# PROBLEM REQUIREMENTS
What you give back should be exactly the opening lines of the data, ending with the line that contains "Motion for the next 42" and including it.

# DATA SUPPLIED

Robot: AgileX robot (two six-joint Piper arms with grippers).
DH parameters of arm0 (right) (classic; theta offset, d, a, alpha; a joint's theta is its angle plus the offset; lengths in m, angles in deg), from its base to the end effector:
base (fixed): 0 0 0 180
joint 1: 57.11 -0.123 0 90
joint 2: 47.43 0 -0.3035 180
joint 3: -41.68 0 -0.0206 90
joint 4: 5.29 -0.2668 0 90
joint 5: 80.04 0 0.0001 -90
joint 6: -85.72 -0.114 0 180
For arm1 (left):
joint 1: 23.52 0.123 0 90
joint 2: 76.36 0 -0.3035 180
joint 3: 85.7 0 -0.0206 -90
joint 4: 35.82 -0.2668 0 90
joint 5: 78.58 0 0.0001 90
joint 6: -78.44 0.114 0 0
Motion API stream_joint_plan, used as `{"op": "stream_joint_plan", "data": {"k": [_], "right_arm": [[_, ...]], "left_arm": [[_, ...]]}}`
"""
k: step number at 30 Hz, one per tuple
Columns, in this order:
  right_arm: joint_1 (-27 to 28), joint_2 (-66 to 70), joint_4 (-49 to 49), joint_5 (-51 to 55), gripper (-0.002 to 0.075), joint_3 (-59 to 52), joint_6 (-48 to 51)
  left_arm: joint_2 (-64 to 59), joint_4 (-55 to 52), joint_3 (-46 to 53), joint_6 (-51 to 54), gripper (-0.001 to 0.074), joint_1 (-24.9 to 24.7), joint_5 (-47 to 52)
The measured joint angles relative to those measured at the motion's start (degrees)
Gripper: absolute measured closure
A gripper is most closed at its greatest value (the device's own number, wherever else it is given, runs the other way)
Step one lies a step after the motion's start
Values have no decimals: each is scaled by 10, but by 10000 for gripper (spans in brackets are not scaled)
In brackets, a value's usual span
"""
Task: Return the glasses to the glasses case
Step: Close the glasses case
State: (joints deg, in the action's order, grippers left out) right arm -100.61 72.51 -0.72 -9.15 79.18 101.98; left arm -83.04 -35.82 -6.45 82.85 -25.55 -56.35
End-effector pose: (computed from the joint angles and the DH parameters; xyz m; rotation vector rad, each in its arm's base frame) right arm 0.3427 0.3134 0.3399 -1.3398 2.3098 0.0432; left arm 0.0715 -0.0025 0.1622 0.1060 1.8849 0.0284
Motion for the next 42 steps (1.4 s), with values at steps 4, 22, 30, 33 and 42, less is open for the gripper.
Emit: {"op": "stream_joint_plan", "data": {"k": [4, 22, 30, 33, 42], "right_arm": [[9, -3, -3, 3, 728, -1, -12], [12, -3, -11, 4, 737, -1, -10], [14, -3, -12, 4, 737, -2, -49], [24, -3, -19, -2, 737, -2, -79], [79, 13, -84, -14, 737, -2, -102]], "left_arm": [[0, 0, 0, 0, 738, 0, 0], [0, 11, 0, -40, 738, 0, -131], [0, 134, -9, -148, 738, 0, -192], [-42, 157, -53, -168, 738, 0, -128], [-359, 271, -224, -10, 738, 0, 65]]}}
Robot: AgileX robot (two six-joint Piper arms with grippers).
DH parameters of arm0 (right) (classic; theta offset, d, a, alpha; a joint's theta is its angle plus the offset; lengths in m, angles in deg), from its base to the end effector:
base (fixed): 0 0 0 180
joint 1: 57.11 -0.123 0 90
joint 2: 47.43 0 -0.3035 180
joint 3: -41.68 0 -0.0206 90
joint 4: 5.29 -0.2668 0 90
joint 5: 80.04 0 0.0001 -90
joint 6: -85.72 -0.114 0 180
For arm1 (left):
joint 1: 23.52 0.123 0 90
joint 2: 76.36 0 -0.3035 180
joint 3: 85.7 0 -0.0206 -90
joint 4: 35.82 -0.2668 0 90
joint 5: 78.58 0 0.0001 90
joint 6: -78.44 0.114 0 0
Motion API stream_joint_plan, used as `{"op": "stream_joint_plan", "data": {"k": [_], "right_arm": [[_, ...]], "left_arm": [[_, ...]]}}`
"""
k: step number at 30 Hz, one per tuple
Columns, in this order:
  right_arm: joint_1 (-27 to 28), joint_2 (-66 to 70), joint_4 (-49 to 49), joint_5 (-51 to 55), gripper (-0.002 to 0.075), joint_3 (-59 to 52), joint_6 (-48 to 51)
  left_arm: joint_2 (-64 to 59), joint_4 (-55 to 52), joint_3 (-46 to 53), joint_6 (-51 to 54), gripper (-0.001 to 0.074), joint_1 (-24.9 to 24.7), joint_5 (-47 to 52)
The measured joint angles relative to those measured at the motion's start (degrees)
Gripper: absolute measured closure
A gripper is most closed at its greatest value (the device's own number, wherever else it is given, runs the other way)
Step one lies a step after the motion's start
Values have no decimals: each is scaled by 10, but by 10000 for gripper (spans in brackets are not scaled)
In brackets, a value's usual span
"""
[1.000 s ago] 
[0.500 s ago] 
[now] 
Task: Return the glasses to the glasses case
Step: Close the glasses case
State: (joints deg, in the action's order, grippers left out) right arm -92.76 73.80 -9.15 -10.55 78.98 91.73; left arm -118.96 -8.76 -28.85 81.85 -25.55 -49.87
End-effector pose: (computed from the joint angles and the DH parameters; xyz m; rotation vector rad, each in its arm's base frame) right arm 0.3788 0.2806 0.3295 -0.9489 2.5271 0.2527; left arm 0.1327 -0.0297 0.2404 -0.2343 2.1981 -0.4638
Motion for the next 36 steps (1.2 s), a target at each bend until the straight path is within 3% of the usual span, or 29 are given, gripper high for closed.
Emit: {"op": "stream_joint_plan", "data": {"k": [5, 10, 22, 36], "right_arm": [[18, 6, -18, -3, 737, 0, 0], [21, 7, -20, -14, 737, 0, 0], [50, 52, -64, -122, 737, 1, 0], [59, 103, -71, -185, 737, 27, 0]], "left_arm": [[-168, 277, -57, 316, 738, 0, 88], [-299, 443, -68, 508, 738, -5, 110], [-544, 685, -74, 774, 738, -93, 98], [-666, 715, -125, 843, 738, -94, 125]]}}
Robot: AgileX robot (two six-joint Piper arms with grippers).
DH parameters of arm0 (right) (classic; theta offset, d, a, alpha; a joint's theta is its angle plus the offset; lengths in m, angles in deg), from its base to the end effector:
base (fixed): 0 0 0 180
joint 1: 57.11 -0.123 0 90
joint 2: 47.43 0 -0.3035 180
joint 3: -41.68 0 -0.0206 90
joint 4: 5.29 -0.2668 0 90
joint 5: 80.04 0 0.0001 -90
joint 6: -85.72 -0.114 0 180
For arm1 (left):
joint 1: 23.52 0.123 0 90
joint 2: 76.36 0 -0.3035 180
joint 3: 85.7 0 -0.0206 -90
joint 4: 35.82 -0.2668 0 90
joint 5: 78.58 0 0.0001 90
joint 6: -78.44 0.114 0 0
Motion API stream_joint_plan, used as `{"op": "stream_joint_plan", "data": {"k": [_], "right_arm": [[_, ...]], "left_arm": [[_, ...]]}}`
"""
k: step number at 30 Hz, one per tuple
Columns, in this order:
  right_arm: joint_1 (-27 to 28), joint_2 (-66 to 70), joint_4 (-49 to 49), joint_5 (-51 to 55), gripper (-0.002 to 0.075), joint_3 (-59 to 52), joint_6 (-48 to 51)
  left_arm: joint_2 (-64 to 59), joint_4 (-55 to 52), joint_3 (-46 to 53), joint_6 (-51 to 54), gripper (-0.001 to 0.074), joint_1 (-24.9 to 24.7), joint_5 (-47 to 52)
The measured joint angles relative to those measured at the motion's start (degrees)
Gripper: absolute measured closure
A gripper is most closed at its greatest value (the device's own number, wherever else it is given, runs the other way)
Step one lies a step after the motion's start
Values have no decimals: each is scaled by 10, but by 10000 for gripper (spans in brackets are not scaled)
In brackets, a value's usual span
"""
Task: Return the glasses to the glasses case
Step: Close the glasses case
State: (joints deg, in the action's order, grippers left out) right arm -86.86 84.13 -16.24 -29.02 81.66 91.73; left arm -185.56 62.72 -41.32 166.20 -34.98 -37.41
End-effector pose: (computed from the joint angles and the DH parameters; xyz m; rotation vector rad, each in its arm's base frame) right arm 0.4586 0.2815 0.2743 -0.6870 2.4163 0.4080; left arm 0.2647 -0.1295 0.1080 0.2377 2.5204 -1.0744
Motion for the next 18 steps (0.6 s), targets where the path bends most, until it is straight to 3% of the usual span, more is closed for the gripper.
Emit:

# ANSWER TO THIS PROBLEM
Robot: AgileX robot (two six-joint Piper arms with grippers).
DH parameters of arm0 (right) (classic; theta offset, d, a, alpha; a joint's theta is its angle plus the offset; lengths in m, angles in deg), from its base to the end effector:
base (fixed): 0 0 0 180
joint 1: 57.11 -0.123 0 90
joint 2: 47.43 0 -0.3035 180
joint 3: -41.68 0 -0.0206 90
joint 4: 5.29 -0.2668 0 90
joint 5: 80.04 0 0.0001 -90
joint 6: -85.72 -0.114 0 180
For arm1 (left):
joint 1: 23.52 0.123 0 90
joint 2: 76.36 0 -0.3035 180
joint 3: 85.7 0 -0.0206 -90
joint 4: 35.82 -0.2668 0 90
joint 5: 78.58 0 0.0001 90
joint 6: -78.44 0.114 0 0
Motion API stream_joint_plan, used as `{"op": "stream_joint_plan", "data": {"k": [_], "right_arm": [[_, ...]], "left_arm": [[_, ...]]}}`
"""
k: step number at 30 Hz, one per tuple
Columns, in this order:
  right_arm: joint_1 (-27 to 28), joint_2 (-66 to 70), joint_4 (-49 to 49), joint_5 (-51 to 55), gripper (-0.002 to 0.075), joint_3 (-59 to 52), joint_6 (-48 to 51)
  left_arm: joint_2 (-64 to 59), joint_4 (-55 to 52), joint_3 (-46 to 53), joint_6 (-51 to 54), gripper (-0.001 to 0.074), joint_1 (-24.9 to 24.7), joint_5 (-47 to 52)
The measured joint angles relative to those measured at the motion's start (degrees)
Gripper: absolute measured closure
A gripper is most closed at its greatest value (the device's own number, wherever else it is given, runs the other way)
Step one lies a step after the motion's start
Values have no decimals: each is scaled by 10, but by 10000 for gripper (spans in brackets are not scaled)
In brackets, a value's usual span
"""
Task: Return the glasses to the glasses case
Step: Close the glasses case
State: (joints deg, in the action's order, grippers left out) right arm -100.61 72.51 -0.72 -9.15 79.18 101.98; left arm -83.04 -35.82 -6.45 82.85 -25.55 -56.35
End-effector pose: (computed from the joint angles and the DH parameters; xyz m; rotation vector rad, each in its arm's base frame) right arm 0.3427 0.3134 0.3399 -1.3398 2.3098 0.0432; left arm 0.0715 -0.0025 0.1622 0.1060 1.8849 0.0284
Motion for the next 42 steps (1.4 s), with values at steps 4, 22, 30, 33 and 42, less is open for the gripper.

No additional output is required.